CS 242: Assignment 5: Logic Engine

Due: Wednesday, November 1, 2017 at 4:20pm
Submission deadline: Saturday, November 4, 2017 at 4:20pm

In this assignment, you will explore two applications in the realm of logic programming that draw on the control flow and unification concepts we learned this week in class. You will implement a boolean satisfiability solver as well as a symbolic predicate database.

Setup

Setup is same as always—copy the assignment out of our folder on Rice.

On the Rice machines:

cp -r /afs/ir/class/cs242/assignments/assign5 assign5

On your local machine:

scp -r <SUNetID>@rice.stanford.edu:/afs/ir/class/cs242/assignments/assign5 assign5

Requirements

You will turn in these files:

sat.lua
datalog.ml

There are no written portions to this assignment.

Part 1: SAT solver

One of the most famous problems in complexity theory is boolean satisfiability, or SAT. The problem is: given a logical statement containing boolean variables like this:

$(x_1 \vee \neg x_2) \wedge (x_2 \vee \neg x_3)$

Find an assignment of values for each variable that makes the statement true. For example, the above equation is satisfied if $x_1 = x_2 = \ttt{true}$ and $x_3 = \ttt{false}$ . Specifically, we only consider boolean statements in conjunctive normal form (CNF) like the one above which have the general form:

$(x_i \vee \ldots \vee x_j) \wedge \ldots \wedge (x_{i'} \vee \ldots \vee x_{j'})$

A CNF statement consists of $n$ boolean variables $x_1, \ldots, x_n$ amongst $m$ clauses where each clause has a non-empty subset of the $n$ variables with an optional negating qualifier on each, called a literal. Each clause is a disjunction (OR)—it is true if any of its logical parts are true— and the full statement is a conjunction (AND) of all the clauses.
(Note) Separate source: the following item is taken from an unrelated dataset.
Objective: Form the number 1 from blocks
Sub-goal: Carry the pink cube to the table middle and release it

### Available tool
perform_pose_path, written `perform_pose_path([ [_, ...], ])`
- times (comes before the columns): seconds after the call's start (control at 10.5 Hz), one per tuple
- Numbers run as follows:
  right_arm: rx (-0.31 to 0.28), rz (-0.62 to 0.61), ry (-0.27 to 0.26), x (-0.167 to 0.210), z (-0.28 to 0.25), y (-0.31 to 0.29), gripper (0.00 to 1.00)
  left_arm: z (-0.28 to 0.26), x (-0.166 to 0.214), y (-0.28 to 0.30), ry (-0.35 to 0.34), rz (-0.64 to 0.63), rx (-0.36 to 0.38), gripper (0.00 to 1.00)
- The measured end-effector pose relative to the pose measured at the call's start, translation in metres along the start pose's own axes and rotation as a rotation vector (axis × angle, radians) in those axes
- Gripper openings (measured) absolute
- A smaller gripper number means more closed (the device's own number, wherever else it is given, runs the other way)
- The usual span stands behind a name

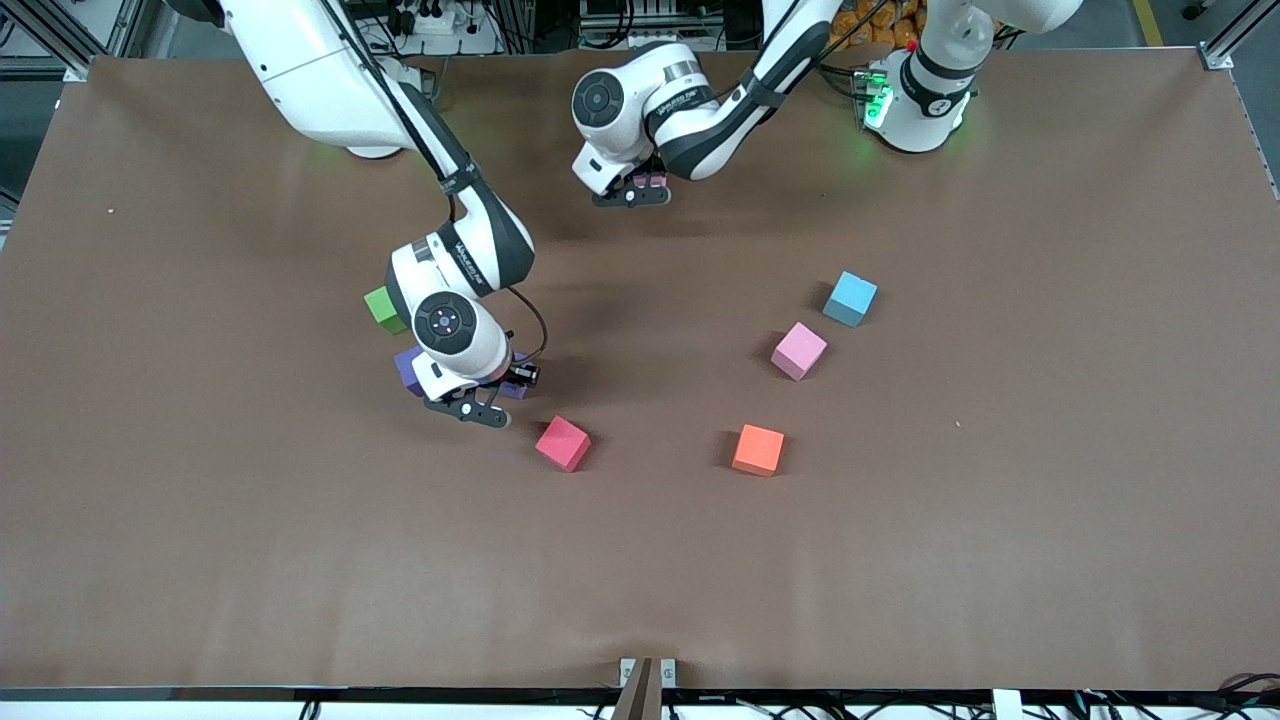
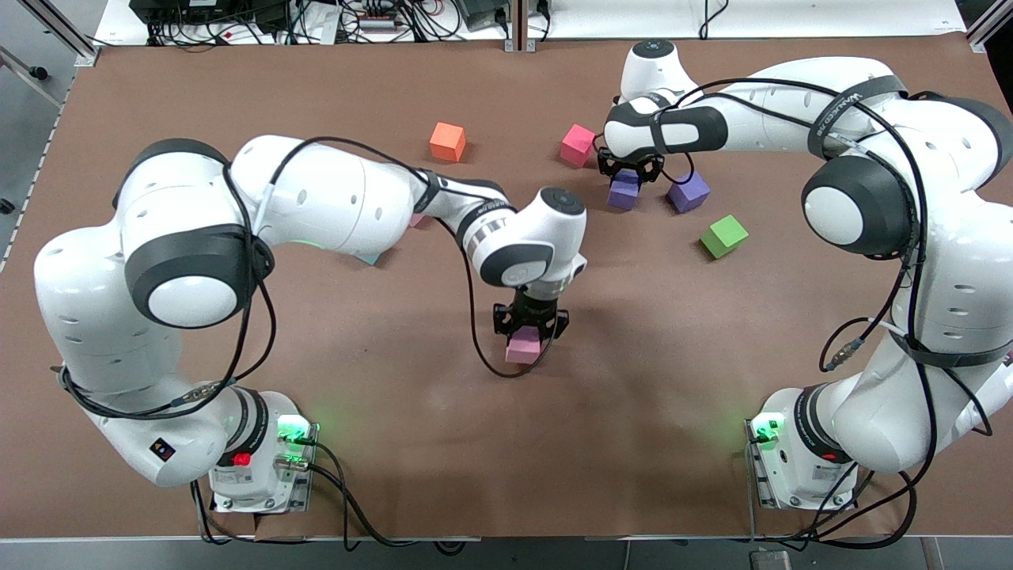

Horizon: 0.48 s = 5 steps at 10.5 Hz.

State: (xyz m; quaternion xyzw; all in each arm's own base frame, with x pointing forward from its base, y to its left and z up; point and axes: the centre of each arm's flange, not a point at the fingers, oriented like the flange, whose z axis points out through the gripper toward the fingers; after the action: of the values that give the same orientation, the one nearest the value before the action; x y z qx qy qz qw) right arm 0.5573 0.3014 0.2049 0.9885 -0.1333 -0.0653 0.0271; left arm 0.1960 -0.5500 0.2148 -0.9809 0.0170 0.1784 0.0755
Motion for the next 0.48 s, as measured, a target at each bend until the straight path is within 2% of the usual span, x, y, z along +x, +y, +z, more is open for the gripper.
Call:
perform_pose_path([
  [0.48, 0.003, -0.003, 0.004, 0.0012, -0.0024, -0.0007, 0.56, 0.0165, -0.0058, 0.0000, 0.027, 0.010, -0.048, 0.57],
])
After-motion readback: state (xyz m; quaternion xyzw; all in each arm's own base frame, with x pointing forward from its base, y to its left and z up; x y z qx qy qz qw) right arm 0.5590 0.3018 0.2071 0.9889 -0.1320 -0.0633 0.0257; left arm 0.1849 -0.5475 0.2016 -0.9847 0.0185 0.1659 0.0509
Note: SAT is notable because it was the first problem to be proved NP-Complete, i.e. it is in the same complexity class as the Traveling Salesman Problem, Sudoku, and many other such problems. Subsequently, all of these problems can reduce to SAT, which means an efficient SAT solver can be used to accelerate solvers for many kinds of hard problems.

Problem setup

Your goal in this section will be to write two SAT solvers in Lua, both contained in sat.lua. Your SAT solvers will take in CNF expressions, described by the format below.

Variables are represented as strings. An instance of a variable in a clause is called a literal, represented by a table {variable, affinity} with the name of the variable and a boolean “affinity” which describes if the variable is negated or not. For example, $x_1$ is {"x1", true} and $\neg x_2$ is {"x2", false}. A clause is then a list of literals, each implicitly joined by a disjunction. So $x_1 \vee \neg x_2$ is {{"x1", true}, {"x2", false}}. A full CNF statement is a list of clauses. Lastly, an assignment is a table mapping from variables to booleans. Below is an example of a CNF representation.
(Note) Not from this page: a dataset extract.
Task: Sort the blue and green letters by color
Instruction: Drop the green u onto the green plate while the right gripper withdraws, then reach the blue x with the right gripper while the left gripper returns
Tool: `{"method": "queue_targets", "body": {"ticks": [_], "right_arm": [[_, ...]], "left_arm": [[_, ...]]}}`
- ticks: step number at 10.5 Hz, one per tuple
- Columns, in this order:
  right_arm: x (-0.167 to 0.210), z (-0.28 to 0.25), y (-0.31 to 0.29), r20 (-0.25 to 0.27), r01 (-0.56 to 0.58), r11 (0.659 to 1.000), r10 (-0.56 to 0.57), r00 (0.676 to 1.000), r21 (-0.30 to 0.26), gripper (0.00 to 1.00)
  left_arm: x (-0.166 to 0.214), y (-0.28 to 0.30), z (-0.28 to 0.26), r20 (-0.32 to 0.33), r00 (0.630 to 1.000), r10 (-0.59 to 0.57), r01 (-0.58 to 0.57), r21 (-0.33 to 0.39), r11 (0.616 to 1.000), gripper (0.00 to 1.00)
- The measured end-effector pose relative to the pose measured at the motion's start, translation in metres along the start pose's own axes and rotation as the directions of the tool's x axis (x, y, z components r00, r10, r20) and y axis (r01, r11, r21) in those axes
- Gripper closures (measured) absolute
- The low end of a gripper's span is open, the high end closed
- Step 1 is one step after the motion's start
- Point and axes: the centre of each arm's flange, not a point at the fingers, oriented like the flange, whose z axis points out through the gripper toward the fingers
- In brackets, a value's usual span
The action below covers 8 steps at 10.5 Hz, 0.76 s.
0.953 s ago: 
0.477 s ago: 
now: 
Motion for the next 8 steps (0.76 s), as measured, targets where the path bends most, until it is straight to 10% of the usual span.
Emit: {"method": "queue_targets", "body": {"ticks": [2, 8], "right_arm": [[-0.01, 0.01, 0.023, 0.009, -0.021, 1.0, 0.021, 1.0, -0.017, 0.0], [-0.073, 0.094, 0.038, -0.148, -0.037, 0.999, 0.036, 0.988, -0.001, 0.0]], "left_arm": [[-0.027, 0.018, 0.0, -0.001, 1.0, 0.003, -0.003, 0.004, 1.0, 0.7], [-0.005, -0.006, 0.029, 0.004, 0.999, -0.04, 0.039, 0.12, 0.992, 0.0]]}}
-- This table represents "a & (~a | ~b) & (b | c)"
local cnf = {{{"a", true}}, {{"a", false}, {"b", false}}, {{"b", true}, {"c", true}}}

1a: Finding one assignment (15%)

Staff solution is 25 lines of code.

Your first task is to implement the following function:

function satisfiable(atoms, cnf)

In this signature, atoms is a list of all of the variable names that could appear in a literal, and cnf is a CNF expression in the form described above. If a satisfying assignment exists, this function must return a table where the variable names are keys and the values are booleans representing what the variable was assigned to. If no assignments exist, return nil. If there are multiple satisfying assignments, it does not matter which one you return. The assignment must have an entry for every atom in the CNF.
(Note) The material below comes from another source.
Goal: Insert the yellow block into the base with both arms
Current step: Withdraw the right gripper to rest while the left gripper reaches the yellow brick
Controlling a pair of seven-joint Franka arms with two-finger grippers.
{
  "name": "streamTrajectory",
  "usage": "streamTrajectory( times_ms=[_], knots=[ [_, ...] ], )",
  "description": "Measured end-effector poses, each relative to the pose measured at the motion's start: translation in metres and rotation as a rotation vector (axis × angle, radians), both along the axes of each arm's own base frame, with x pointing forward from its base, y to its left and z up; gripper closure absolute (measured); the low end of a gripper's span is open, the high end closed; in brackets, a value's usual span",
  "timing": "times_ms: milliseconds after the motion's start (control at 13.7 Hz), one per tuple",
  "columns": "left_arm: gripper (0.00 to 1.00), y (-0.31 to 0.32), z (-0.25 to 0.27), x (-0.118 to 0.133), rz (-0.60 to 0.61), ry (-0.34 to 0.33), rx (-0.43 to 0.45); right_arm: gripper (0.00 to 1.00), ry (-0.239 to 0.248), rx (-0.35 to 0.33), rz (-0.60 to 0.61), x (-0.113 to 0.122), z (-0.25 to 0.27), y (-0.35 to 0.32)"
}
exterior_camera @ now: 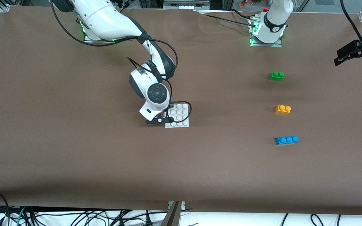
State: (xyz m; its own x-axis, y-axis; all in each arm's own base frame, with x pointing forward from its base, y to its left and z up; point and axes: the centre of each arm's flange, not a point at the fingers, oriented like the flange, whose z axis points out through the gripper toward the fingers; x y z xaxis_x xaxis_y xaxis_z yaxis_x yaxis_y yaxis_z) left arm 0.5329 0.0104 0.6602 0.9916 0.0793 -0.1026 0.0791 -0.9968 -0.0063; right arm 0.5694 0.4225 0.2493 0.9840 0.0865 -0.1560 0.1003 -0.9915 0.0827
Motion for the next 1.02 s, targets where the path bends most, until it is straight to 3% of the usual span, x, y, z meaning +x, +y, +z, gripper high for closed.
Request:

There are a number of ways to actually implement the search. One way would be to enumerate all $2^n$ possible assignments and check each one for satisfaction, but this would be unbearably slow for large $n$ . Instead we recommend the approach of, for each clause, pick a variable assignment that satisfies that clause, and then given that assignment attempt to satisfy the remaining clauses.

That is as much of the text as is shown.